IBM führt Cloud-Services für Unternehmen ein

6. Oktober 2009 - Bei IBM gibt es zwei neue Cloud-Services für den Unternehmenseinsatz. Der Messaging-Dienst Lotuslive iNotes ist ab Fr. 4.27 pro Monat und User erhältlich. Bei Smart Business Service Asset handelt es sich um ein Self-Service-Portal für den User-Support.

IBM macht auf Webanwendungen für den Unternehmenseinsatz: Mit Lotuslive iNotes bietet Big Blue ab sofort neue E-Mail-Services aus der Cloud an. Als Besonderheit unterstreicht der Hersteller die Zuverlässigkeit und Sicherheit des Dienstes – beides entspreche dem Niveau, das man üblicherweise mit einem E-Mail-System im Eigenbetrieb verbinde. Das Angebot umfasst Mail, Kalender- und Adressverwaltung und kann sowohl als eigenständige Lösung betrieben oder zusammen mit einem bestehenden Messaging-System wie Lotus Notes oder Microsoft Exchange eingesetzt werden.

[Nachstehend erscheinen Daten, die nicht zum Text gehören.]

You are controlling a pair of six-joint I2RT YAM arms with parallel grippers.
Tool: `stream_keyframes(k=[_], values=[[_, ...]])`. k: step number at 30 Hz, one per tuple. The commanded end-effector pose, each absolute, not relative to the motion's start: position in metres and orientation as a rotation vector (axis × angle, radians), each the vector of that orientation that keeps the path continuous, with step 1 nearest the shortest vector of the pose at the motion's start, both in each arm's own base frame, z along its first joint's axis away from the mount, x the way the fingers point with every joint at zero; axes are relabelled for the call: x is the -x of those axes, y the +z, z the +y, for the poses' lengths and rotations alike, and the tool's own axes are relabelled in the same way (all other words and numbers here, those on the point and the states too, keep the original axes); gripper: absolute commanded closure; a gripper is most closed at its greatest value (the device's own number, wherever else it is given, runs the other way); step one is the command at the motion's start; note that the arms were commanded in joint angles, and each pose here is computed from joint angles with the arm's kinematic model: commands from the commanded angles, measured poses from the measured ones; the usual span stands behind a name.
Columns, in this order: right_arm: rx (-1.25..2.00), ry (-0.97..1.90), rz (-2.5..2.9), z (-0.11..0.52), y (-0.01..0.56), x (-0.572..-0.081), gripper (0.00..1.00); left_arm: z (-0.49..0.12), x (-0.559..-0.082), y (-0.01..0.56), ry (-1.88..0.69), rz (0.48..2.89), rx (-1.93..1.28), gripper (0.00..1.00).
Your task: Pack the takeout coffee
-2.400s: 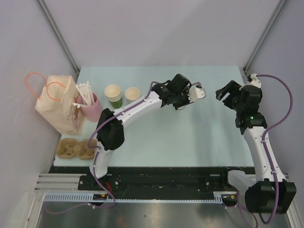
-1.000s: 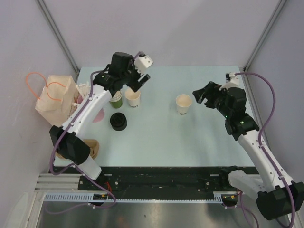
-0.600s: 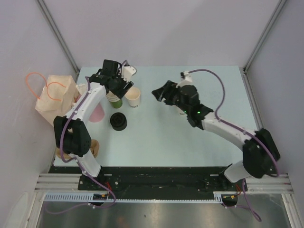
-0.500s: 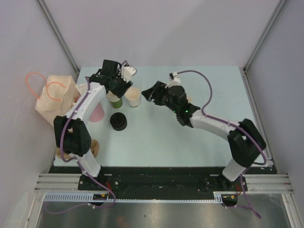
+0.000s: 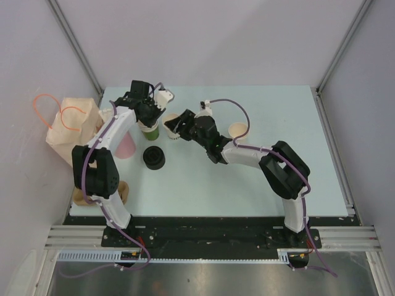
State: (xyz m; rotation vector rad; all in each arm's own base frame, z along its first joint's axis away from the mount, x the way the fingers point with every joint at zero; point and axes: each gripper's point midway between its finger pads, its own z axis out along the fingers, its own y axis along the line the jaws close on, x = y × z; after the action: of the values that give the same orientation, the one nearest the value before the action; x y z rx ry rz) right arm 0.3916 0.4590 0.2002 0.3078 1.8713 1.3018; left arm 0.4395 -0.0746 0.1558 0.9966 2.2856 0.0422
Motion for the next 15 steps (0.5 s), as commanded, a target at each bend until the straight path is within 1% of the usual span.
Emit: stream_keyframes(k=[1, 2, 5, 6, 8, 11, 12, 13, 15], values=[[-0.343, 1.372, 1.748, 0.466, 0.239, -0.4, 0.39, -0.079, -0.442, 0.154, 0.005, 2.256, -1.034, 0.74], [-0.347, 1.366, 1.755, 0.466, 0.235, -0.402, 0.39, -0.079, -0.443, 0.153, 0.005, 2.258, -1.033, 0.76], [-0.376, 1.366, 1.768, 0.468, 0.222, -0.406, 0.4, -0.08, -0.442, 0.155, 0.001, 2.252, -1.035, 0.9], [-0.397, 1.384, 1.766, 0.471, 0.223, -0.407, 0.41, -0.08, -0.441, 0.156, 0.001, 2.252, -1.035, 1.0], [-0.429, 1.392, 1.79, 0.477, 0.209, -0.409, 0.44, -0.078, -0.437, 0.16, 0.005, 2.244, -1.034, 1.0], [-0.473, 1.42, 1.795, 0.488, 0.205, -0.412, 0.46, -0.077, -0.43, 0.165, 0.013, 2.227, -1.048, 1.0], [-0.477, 1.408, 1.825, 0.495, 0.191, -0.412, 0.47, -0.076, -0.428, 0.165, 0.019, 2.226, -1.053, 1.0], [-0.479, 1.437, 1.81, 0.504, 0.201, -0.412, 0.48, -0.074, -0.426, 0.163, 0.03, 2.23, -1.062, 0.99], [-0.484, 1.437, 1.839, 0.514, 0.188, -0.413, 0.48, -0.071, -0.423, 0.167, 0.055, 2.218, -1.073, 1.0]])
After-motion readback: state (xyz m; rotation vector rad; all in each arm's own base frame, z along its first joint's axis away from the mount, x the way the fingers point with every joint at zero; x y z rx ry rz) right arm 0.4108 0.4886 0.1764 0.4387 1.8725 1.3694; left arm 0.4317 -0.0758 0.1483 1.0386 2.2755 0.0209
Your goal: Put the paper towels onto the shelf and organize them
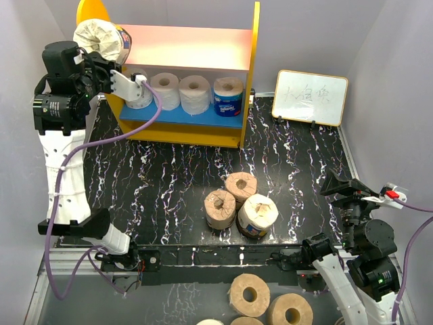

Bei einer Vorausbestellung für ein Jahr kostet Lotuslive iNotes pro User und Monat CHF 4.27, inbegriffen ist ein Gigabyte Speicherplatz pro Nutzer. Laut IBM steht der neue Service bei mehreren Unternehmen bereits im Einsatz. Nokia nutzt Lotuslive iNotes, um rund anderthalb Millionen Mobiltelefonkunden mit E-Mail-Services zu versorgen. Panasonic bietet einigen Tausend Mitarbeitern Webmail-Services auf Basis des IBM-Angebots an und bindet auch Lieferanten und Partner in die Cloud-Infrastruktur ein.

Neben Lotuslive iNotes führt IBM einen zweiten Cloud-Service ein: IBM Smart Business Service Asset ist in einer Zusammenarbeit vom IBM Research und IBM Global Services entstanden und ermöglicht versierten IT-Nutzern eine schnelle Problemlösung über ein personalisiertes Self-Service-Portal. Das Portal bietet mehrsprachigen Support über verschiedene Kanäle wie Remote-Zugang, Chat oder Problemanalyse durch Data Mining. Der Dienst lässt sich mit gängigen Ticketing-Systemen integrieren – laut IBM können Helpdesks so die Anrufe reduzieren und ihren Service-Level heben. Als Kunde von Smart Business Service Asset nennt IBM den Chemieriesen Dow Chemical, der ihn für den Enduser-Support einsetzt.